Sunday, March 22, 2009

Obama's Bowling Score Aside

Legitimacy


President Obama has been traveling a lot lately. Even though he has a lot of important projects to attend to in Washington, he is spending the precious coin of presidential time on propping up his favorability numbers. I mean, who cares? Do we really think that the most powerful person in the world should waste time on Peoria? As we all know, the answer is sadly, yes.


If you read economists and business types on the web, you will eventually come to the conclusion that there are more important things than recouping the AIG bonus money. There is no doubt that it is the biggest political sore point, but it is a storm in a teacup. In fact, it may even be counter-productive to pursue a claw-back. It may actually be bad for everybody involved, the nation included. The conservative point of view is that it may also be unconstitutional. Nevertheless, the President has to act as if he's pursuing every last dollar.


The problem here is legitimacy. The President can be elected by a landslide. Every public figure can tell us that they're behind him. He can be praised from the pulpit and the street corner until youtube is overflowing with his praises. And he still won't have the authority to do his job.


We are a very suspicious people, and rightly so. The understanding of the insidious nature of power has been with us since long before George III tried to recapture the divine rights of monarchs. We always think that someone is stabbing us in the back, and then we force them to do it. Obama doesn't want to fool us, but he has to. We won't have it otherwise.
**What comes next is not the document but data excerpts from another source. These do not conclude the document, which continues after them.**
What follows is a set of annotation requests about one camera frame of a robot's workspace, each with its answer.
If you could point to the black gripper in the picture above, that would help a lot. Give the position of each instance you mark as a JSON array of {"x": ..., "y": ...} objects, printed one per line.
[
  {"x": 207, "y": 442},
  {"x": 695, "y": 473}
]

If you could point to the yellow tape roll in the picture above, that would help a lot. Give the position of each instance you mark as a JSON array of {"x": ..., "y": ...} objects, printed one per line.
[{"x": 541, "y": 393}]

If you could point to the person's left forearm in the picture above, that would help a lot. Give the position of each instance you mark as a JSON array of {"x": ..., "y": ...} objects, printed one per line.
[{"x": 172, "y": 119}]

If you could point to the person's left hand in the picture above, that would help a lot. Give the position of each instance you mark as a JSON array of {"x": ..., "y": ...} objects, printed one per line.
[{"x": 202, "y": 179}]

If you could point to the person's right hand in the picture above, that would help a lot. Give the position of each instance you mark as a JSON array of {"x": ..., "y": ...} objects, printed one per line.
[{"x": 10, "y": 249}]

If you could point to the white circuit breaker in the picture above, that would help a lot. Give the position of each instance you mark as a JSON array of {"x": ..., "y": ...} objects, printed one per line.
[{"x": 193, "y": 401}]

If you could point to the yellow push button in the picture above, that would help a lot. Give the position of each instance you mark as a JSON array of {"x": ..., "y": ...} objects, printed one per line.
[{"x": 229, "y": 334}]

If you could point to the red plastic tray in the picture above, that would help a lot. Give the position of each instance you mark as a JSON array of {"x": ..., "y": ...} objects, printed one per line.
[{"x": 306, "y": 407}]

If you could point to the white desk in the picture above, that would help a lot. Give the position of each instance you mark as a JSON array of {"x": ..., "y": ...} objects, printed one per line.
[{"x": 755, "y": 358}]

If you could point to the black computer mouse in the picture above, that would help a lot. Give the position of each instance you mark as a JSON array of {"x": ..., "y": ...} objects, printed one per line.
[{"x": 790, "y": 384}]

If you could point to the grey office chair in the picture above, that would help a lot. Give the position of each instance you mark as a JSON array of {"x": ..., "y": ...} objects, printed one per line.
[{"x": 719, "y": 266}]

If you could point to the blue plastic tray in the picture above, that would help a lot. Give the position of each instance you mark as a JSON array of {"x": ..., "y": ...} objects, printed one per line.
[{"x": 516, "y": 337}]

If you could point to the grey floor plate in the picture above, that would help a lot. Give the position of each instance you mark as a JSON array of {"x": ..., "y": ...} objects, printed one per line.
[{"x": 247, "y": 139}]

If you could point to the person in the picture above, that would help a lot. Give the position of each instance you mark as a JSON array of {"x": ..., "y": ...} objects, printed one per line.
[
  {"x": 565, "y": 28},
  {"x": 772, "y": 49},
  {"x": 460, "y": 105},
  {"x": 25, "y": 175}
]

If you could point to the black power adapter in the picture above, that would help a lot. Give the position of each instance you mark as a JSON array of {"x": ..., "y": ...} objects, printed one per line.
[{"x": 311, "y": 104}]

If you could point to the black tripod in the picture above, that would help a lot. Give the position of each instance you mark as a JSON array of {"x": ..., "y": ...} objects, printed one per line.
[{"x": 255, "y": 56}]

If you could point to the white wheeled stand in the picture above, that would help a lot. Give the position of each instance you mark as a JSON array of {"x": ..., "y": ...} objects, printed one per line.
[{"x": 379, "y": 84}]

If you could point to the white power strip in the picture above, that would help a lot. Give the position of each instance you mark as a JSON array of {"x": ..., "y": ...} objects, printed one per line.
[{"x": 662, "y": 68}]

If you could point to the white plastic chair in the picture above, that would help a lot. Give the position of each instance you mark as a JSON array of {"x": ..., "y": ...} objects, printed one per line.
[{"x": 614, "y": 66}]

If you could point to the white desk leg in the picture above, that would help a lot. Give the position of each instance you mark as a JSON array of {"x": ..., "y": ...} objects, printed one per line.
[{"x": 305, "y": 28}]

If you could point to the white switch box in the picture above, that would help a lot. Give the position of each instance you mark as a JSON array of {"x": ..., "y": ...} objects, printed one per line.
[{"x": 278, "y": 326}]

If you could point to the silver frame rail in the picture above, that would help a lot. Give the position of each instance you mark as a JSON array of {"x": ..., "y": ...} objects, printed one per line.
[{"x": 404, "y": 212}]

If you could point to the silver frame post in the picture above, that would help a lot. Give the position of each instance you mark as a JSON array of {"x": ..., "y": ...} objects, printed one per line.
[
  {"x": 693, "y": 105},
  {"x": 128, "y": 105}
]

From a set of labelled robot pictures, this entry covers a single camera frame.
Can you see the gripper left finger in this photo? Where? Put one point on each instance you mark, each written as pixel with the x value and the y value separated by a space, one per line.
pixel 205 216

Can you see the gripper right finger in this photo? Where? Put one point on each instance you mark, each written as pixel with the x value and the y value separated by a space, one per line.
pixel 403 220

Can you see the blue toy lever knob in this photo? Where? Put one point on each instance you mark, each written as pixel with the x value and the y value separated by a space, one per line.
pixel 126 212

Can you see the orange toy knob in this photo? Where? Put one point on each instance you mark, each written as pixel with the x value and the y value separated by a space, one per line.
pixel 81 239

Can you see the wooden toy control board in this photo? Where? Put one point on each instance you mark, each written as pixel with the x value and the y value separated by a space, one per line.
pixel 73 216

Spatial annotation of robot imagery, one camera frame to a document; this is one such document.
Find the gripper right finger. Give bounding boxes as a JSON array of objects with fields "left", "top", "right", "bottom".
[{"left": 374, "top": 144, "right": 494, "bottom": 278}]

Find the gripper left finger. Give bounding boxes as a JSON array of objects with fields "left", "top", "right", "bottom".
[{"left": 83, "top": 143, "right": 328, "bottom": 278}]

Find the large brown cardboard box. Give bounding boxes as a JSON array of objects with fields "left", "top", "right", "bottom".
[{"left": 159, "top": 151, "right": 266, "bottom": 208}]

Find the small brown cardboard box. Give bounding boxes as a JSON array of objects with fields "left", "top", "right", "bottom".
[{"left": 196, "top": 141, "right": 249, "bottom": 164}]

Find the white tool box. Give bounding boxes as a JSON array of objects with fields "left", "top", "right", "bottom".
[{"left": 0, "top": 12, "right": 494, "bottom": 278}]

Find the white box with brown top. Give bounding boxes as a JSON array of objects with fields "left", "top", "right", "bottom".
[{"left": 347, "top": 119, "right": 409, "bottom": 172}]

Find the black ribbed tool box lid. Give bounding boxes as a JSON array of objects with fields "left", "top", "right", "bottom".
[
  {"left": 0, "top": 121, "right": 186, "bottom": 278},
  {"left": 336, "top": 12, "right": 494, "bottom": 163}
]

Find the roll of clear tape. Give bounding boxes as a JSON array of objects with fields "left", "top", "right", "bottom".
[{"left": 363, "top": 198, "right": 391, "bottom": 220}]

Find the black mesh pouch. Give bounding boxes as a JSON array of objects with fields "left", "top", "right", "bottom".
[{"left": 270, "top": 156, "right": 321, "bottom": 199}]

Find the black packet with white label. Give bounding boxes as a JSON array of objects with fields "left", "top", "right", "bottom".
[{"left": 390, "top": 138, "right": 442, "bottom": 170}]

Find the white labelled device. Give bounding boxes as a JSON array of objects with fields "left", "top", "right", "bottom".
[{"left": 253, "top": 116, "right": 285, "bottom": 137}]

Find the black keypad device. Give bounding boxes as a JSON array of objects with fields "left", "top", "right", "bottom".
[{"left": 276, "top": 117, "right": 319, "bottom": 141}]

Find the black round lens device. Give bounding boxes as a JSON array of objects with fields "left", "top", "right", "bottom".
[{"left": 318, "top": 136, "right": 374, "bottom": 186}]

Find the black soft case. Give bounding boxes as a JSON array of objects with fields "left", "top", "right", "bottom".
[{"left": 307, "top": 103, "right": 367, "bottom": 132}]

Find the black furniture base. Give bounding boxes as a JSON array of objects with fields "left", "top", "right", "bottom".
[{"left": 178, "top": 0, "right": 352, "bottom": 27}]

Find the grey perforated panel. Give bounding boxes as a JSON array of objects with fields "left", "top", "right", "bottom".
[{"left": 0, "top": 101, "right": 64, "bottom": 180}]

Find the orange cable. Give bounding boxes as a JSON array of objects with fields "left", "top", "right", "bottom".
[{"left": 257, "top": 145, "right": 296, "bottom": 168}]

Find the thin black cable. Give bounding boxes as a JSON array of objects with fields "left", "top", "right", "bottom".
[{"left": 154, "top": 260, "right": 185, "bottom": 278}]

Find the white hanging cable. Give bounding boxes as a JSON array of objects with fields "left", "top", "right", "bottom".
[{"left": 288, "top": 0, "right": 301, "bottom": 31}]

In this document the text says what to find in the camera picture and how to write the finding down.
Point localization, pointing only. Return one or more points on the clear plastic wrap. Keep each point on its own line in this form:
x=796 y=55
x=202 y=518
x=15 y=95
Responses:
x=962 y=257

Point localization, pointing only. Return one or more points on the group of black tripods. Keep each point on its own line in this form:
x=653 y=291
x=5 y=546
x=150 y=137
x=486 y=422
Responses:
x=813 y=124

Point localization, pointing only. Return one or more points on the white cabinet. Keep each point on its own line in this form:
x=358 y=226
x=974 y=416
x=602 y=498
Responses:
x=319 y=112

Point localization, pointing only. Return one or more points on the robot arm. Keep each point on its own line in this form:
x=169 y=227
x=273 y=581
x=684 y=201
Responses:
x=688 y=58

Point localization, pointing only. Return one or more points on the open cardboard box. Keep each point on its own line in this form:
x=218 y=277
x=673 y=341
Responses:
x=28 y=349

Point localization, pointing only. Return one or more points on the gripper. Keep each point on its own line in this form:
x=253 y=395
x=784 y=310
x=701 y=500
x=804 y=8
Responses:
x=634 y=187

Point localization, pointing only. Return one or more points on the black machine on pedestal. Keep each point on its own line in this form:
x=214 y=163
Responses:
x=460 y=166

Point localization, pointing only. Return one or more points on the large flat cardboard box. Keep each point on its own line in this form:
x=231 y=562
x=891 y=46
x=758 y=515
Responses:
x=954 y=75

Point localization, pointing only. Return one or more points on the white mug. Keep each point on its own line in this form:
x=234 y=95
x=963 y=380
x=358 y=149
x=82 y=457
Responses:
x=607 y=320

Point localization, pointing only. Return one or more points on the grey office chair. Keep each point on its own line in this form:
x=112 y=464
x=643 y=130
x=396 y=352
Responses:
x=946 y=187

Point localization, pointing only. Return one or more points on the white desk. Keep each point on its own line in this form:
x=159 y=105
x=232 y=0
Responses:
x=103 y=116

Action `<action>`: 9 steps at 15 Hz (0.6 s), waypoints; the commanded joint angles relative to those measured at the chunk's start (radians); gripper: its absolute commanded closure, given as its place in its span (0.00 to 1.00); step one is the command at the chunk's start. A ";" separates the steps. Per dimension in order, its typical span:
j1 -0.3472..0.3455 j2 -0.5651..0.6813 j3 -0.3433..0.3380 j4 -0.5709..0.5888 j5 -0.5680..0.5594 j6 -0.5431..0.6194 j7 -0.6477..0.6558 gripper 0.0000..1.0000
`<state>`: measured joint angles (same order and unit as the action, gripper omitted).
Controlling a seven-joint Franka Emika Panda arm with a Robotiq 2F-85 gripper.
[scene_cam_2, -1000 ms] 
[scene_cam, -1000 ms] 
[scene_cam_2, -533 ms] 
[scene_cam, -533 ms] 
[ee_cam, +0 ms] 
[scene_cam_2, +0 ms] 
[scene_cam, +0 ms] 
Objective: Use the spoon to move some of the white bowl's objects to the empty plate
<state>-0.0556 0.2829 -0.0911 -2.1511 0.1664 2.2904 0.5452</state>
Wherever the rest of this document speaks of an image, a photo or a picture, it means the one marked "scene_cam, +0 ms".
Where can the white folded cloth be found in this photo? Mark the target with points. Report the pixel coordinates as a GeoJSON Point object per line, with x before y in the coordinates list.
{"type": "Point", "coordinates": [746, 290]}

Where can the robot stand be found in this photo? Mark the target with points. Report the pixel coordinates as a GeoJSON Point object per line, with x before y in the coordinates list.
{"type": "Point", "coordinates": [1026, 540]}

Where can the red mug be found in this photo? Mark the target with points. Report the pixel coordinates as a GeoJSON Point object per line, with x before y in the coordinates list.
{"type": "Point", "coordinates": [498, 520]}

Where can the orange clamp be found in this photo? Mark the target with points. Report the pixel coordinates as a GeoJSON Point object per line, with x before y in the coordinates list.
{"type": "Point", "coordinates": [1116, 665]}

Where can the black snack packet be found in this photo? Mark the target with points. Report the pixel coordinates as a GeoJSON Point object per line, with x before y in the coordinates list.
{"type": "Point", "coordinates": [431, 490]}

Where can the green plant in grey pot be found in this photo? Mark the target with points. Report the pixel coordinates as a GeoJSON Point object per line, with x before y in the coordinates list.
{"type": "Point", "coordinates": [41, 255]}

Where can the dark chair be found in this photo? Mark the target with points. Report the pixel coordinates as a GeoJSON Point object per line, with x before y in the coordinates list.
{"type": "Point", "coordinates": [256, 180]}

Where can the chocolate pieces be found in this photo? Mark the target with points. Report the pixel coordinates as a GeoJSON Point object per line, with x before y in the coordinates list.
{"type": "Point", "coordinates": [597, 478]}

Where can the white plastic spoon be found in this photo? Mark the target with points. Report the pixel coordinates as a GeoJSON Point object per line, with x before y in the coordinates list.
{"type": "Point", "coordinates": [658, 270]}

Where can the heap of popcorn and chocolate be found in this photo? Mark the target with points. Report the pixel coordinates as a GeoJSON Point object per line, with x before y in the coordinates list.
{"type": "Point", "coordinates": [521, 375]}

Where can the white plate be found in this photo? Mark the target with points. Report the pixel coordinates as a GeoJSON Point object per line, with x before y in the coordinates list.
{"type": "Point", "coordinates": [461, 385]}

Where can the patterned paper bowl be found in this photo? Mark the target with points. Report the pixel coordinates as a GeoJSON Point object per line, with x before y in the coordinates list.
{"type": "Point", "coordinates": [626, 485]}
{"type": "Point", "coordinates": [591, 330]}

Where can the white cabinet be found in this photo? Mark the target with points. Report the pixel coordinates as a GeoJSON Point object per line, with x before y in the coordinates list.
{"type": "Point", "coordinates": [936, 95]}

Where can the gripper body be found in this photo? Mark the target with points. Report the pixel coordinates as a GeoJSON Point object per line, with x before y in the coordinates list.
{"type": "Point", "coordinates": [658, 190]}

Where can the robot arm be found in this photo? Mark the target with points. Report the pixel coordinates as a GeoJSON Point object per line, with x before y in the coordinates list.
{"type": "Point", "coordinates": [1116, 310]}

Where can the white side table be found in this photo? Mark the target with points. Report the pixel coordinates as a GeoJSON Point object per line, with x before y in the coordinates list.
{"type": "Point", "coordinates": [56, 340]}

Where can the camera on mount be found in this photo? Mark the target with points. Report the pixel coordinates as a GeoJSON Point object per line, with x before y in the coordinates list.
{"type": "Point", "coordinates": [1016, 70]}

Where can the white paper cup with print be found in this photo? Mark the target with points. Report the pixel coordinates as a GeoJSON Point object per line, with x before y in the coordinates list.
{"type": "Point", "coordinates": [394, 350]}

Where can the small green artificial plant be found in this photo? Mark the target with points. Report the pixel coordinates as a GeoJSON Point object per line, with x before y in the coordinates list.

Unfortunately the problems facing him are so challenging that he can't solve them without our complete cooperation, and there are very few tendencies in American life that foster that sort of cooperation. It is for these reasons that we absolutely require an improved version of government. The trust network I have outlined would be able to provide people with the kind of assurances that we require. We would not have to go to the streets for satisfaction. We could go to our designated neighborhood liaison who has already spoken to others. We could ask and understand why things were being done as they are. And we could get suggestions for how to help.



Here is an interesting article, somewhat tangentially related, on the propagation of trust through networks. Do you think we could set up a sort of eBay grading system for politicians and platform planks?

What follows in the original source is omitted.